**YOUR TASK**
Copy out each line below that has the word "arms" in it.

**RECORDED INFORMATION**
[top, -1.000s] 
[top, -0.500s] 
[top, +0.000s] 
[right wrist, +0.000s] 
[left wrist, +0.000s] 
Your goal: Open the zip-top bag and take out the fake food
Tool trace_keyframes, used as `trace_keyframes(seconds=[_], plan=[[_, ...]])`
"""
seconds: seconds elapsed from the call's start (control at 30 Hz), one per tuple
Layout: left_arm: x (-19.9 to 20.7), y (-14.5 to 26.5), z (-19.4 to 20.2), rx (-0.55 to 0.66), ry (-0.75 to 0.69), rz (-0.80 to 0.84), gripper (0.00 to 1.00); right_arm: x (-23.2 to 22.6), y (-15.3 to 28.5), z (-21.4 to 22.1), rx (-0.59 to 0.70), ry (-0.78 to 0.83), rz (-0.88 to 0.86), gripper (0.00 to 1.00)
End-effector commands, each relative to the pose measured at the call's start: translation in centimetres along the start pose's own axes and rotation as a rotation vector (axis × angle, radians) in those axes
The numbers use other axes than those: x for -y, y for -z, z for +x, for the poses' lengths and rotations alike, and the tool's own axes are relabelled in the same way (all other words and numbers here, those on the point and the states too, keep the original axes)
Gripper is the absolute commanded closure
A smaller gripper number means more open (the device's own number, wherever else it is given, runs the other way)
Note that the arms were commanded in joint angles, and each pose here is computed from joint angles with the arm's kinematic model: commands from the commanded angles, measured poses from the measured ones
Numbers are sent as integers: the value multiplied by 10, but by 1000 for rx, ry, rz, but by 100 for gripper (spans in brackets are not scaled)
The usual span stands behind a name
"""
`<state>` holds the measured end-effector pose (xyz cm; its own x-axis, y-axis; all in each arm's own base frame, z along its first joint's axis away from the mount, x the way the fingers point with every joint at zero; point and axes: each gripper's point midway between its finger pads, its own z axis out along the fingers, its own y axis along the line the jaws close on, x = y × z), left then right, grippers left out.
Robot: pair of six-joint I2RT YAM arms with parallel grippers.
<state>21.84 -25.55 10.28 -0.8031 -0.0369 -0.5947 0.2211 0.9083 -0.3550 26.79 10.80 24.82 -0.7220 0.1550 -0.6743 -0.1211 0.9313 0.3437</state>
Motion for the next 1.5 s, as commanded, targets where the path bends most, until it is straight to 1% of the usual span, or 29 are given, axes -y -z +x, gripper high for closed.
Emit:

**RESPONSE TO THE TASK**
Note that the arms were commanded in joint angles, and each pose here is computed from joint angles with the arm's kinematic model: commands from the commanded angles, measured poses from the measured ones
Robot: pair of six-joint I2RT YAM arms with parallel grippers.

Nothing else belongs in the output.